From the first line to the last, print the data exactly as written.

━━━ Source information

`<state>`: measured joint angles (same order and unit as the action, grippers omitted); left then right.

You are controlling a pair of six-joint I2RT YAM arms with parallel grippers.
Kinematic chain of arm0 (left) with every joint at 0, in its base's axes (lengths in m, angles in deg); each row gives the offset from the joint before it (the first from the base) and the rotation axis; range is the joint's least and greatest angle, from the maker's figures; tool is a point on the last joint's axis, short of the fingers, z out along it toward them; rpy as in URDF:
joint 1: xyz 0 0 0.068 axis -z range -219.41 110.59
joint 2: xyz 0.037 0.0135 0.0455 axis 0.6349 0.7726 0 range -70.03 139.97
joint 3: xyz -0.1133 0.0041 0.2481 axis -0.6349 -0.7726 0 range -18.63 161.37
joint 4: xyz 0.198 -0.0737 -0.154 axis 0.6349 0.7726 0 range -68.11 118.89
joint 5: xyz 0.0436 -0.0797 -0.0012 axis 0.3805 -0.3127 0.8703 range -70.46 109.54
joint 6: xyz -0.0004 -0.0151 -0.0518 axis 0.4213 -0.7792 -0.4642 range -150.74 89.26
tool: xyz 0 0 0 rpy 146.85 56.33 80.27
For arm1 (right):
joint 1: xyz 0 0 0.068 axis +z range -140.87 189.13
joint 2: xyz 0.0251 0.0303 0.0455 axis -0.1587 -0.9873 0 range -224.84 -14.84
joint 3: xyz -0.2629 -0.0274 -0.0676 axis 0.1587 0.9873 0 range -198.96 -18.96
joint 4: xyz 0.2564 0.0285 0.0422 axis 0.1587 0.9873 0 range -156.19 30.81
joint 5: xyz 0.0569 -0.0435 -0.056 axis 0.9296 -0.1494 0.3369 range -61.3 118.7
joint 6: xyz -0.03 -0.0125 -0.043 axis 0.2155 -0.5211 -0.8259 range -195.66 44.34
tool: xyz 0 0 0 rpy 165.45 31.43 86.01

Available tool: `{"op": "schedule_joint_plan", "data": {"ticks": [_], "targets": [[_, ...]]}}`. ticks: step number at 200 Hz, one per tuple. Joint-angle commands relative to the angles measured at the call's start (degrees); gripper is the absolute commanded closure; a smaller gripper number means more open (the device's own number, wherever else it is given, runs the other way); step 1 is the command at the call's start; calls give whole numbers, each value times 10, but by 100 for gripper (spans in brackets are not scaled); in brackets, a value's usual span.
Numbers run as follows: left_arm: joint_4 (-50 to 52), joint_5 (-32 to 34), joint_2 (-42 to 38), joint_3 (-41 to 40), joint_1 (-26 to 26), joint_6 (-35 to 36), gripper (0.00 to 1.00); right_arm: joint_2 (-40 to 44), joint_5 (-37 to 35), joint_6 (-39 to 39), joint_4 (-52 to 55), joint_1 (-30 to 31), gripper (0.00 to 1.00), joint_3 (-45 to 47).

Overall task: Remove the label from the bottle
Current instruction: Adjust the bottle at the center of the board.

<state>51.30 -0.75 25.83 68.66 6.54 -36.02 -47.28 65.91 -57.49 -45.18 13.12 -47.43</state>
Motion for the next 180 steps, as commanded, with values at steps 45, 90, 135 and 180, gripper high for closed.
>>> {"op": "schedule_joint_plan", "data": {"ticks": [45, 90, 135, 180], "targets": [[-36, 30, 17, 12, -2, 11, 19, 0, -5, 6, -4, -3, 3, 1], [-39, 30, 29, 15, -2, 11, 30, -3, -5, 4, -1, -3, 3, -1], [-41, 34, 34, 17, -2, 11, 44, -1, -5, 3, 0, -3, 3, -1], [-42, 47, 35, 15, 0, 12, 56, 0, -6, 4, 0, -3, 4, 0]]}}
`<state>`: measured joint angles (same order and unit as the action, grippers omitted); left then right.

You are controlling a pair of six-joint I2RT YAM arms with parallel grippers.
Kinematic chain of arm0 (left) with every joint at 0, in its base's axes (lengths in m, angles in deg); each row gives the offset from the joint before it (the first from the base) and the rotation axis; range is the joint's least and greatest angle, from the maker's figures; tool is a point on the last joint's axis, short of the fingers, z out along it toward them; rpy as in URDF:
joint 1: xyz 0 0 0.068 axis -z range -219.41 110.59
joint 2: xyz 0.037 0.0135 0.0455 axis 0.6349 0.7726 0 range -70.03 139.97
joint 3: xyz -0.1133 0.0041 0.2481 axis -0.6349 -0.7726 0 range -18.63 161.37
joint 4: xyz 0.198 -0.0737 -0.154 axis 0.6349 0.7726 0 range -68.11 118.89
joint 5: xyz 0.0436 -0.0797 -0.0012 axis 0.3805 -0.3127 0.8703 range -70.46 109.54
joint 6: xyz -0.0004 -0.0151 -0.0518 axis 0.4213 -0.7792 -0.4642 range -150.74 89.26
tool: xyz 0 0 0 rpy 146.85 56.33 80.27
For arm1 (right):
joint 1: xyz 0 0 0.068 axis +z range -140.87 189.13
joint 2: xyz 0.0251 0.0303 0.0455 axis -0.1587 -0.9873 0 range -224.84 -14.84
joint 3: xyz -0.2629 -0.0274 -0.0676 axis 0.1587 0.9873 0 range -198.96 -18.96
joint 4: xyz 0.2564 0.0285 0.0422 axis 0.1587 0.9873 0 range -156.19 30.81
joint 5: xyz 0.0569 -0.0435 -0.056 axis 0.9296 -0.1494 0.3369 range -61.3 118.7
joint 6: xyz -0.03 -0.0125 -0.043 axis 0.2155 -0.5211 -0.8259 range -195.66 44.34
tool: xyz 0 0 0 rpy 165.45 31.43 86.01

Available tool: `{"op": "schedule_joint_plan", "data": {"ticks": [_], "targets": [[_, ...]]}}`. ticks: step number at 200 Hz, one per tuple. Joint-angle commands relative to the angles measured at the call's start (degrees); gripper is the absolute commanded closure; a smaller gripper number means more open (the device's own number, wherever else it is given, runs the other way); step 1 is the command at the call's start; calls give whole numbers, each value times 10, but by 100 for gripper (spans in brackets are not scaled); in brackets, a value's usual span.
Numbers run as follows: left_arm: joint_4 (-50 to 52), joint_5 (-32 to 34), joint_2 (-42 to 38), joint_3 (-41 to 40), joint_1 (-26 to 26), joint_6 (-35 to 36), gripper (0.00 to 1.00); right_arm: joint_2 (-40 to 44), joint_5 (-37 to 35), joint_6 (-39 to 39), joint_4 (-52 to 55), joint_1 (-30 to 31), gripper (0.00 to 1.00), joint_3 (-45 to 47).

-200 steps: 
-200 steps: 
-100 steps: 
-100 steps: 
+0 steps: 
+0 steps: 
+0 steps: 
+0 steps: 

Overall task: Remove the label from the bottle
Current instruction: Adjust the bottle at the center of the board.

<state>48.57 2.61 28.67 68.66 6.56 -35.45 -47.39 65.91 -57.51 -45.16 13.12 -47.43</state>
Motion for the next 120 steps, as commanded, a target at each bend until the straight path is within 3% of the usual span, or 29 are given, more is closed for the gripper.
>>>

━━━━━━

Written answer -
`<state>`: measured joint angles (same order and unit as the action, grippers omitted); left then right.

You are controlling a pair of six-joint I2RT YAM arms with parallel grippers.
Kinematic chain of arm0 (left) with every joint at 0, in its base's axes (lengths in m, angles in deg); each row gives the offset from the joint before it (the first from the base) and the rotation axis; range is the joint's least and greatest angle, from the maker's figures; tool is a point on the last joint's axis, short of the fingers, z out along it toward them; rpy as in URDF:
joint 1: xyz 0 0 0.068 axis -z range -219.41 110.59
joint 2: xyz 0.037 0.0135 0.0455 axis 0.6349 0.7726 0 range -70.03 139.97
joint 3: xyz -0.1133 0.0041 0.2481 axis -0.6349 -0.7726 0 range -18.63 161.37
joint 4: xyz 0.198 -0.0737 -0.154 axis 0.6349 0.7726 0 range -68.11 118.89
joint 5: xyz 0.0436 -0.0797 -0.0012 axis 0.3805 -0.3127 0.8703 range -70.46 109.54
joint 6: xyz -0.0004 -0.0151 -0.0518 axis 0.4213 -0.7792 -0.4642 range -150.74 89.26
tool: xyz 0 0 0 rpy 146.85 56.33 80.27
For arm1 (right):
joint 1: xyz 0 0 0.068 axis +z range -140.87 189.13
joint 2: xyz 0.0251 0.0303 0.0455 axis -0.1587 -0.9873 0 range -224.84 -14.84
joint 3: xyz -0.2629 -0.0274 -0.0676 axis 0.1587 0.9873 0 range -198.96 -18.96
joint 4: xyz 0.2564 0.0285 0.0422 axis 0.1587 0.9873 0 range -156.19 30.81
joint 5: xyz 0.0569 -0.0435 -0.056 axis 0.9296 -0.1494 0.3369 range -61.3 118.7
joint 6: xyz -0.03 -0.0125 -0.043 axis 0.2155 -0.5211 -0.8259 range -195.66 44.34
tool: xyz 0 0 0 rpy 165.45 31.43 86.01

Available tool: `{"op": "schedule_joint_plan", "data": {"ticks": [_], "targets": [[_, ...]]}}`. ticks: step number at 200 Hz, one per tuple. Joint-angle commands relative to the angles measured at the call's start (degrees); gripper is the absolute commanded closure; a smaller gripper number means more open (the device's own number, wherever else it is given, runs the other way); step 1 is the command at the call's start; calls give whole numbers, each value times 10, but by 100 for gripper (spans in brackets are not scaled); in brackets, a value's usual span.
Numbers run as follows: left_arm: joint_4 (-50 to 52), joint_5 (-32 to 34), joint_2 (-42 to 38), joint_3 (-41 to 40), joint_1 (-26 to 26), joint_6 (-35 to 36), gripper (0.00 to 1.00); right_arm: joint_2 (-40 to 44), joint_5 (-37 to 35), joint_6 (-39 to 39), joint_4 (-52 to 55), joint_1 (-30 to 31), gripper (0.00 to 1.00), joint_3 (-45 to 47).

Overall task: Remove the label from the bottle
Current instruction: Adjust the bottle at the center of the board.

<state>51.30 -0.75 25.83 68.66 6.54 -36.02 -47.28 65.91 -57.49 -45.18 13.12 -47.43</state>
Motion for the next 180 steps, as commanded, with values at steps 45, 90, 135 and 180, gripper high for closed.
>>> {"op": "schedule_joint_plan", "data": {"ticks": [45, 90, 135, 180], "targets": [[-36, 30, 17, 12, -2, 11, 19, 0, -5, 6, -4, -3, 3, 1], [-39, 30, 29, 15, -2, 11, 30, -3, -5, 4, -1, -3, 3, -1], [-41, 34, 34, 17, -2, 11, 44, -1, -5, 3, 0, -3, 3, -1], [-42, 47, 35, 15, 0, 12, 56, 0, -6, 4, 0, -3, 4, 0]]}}
`<state>`: measured joint angles (same order and unit as the action, grippers omitted); left then right.

You are controlling a pair of six-joint I2RT YAM arms with parallel grippers.
Kinematic chain of arm0 (left) with every joint at 0, in its base's axes (lengths in m, angles in deg); each row gives the offset from the joint before it (the first from the base) and the rotation axis; range is the joint's least and greatest angle, from the maker's figures; tool is a point on the last joint's axis, short of the fingers, z out along it toward them; rpy as in URDF:
joint 1: xyz 0 0 0.068 axis -z range -219.41 110.59
joint 2: xyz 0.037 0.0135 0.0455 axis 0.6349 0.7726 0 range -70.03 139.97
joint 3: xyz -0.1133 0.0041 0.2481 axis -0.6349 -0.7726 0 range -18.63 161.37
joint 4: xyz 0.198 -0.0737 -0.154 axis 0.6349 0.7726 0 range -68.11 118.89
joint 5: xyz 0.0436 -0.0797 -0.0012 axis 0.3805 -0.3127 0.8703 range -70.46 109.54
joint 6: xyz -0.0004 -0.0151 -0.0518 axis 0.4213 -0.7792 -0.4642 range -150.74 89.26
tool: xyz 0 0 0 rpy 146.85 56.33 80.27
For arm1 (right):
joint 1: xyz 0 0 0.068 axis +z range -140.87 189.13
joint 2: xyz 0.0251 0.0303 0.0455 axis -0.1587 -0.9873 0 range -224.84 -14.84
joint 3: xyz -0.2629 -0.0274 -0.0676 axis 0.1587 0.9873 0 range -198.96 -18.96
joint 4: xyz 0.2564 0.0285 0.0422 axis 0.1587 0.9873 0 range -156.19 30.81
joint 5: xyz 0.0569 -0.0435 -0.056 axis 0.9296 -0.1494 0.3369 range -61.3 118.7
joint 6: xyz -0.03 -0.0125 -0.043 axis 0.2155 -0.5211 -0.8259 range -195.66 44.34
tool: xyz 0 0 0 rpy 165.45 31.43 86.01

Available tool: `{"op": "schedule_joint_plan", "data": {"ticks": [_], "targets": [[_, ...]]}}`. ticks: step number at 200 Hz, one per tuple. Joint-angle commands relative to the angles measured at the call's start (degrees); gripper is the absolute commanded closure; a smaller gripper number means more open (the device's own number, wherever else it is given, runs the other way); step 1 is the command at the call's start; calls give whole numbers, each value times 10, but by 100 for gripper (spans in brackets are not scaled); in brackets, a value's usual span.
Numbers run as follows: left_arm: joint_4 (-50 to 52), joint_5 (-32 to 34), joint_2 (-42 to 38), joint_3 (-41 to 40), joint_1 (-26 to 26), joint_6 (-35 to 36), gripper (0.00 to 1.00); right_arm: joint_2 (-40 to 44), joint_5 (-37 to 35), joint_6 (-39 to 39), joint_4 (-52 to 55), joint_1 (-30 to 31), gripper (0.00 to 1.00), joint_3 (-45 to 47).

-200 steps: 
-200 steps: 
-100 steps: 
-100 steps: 
+0 steps: 
+0 steps: 
+0 steps: 
+0 steps: 

Overall task: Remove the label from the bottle
Current instruction: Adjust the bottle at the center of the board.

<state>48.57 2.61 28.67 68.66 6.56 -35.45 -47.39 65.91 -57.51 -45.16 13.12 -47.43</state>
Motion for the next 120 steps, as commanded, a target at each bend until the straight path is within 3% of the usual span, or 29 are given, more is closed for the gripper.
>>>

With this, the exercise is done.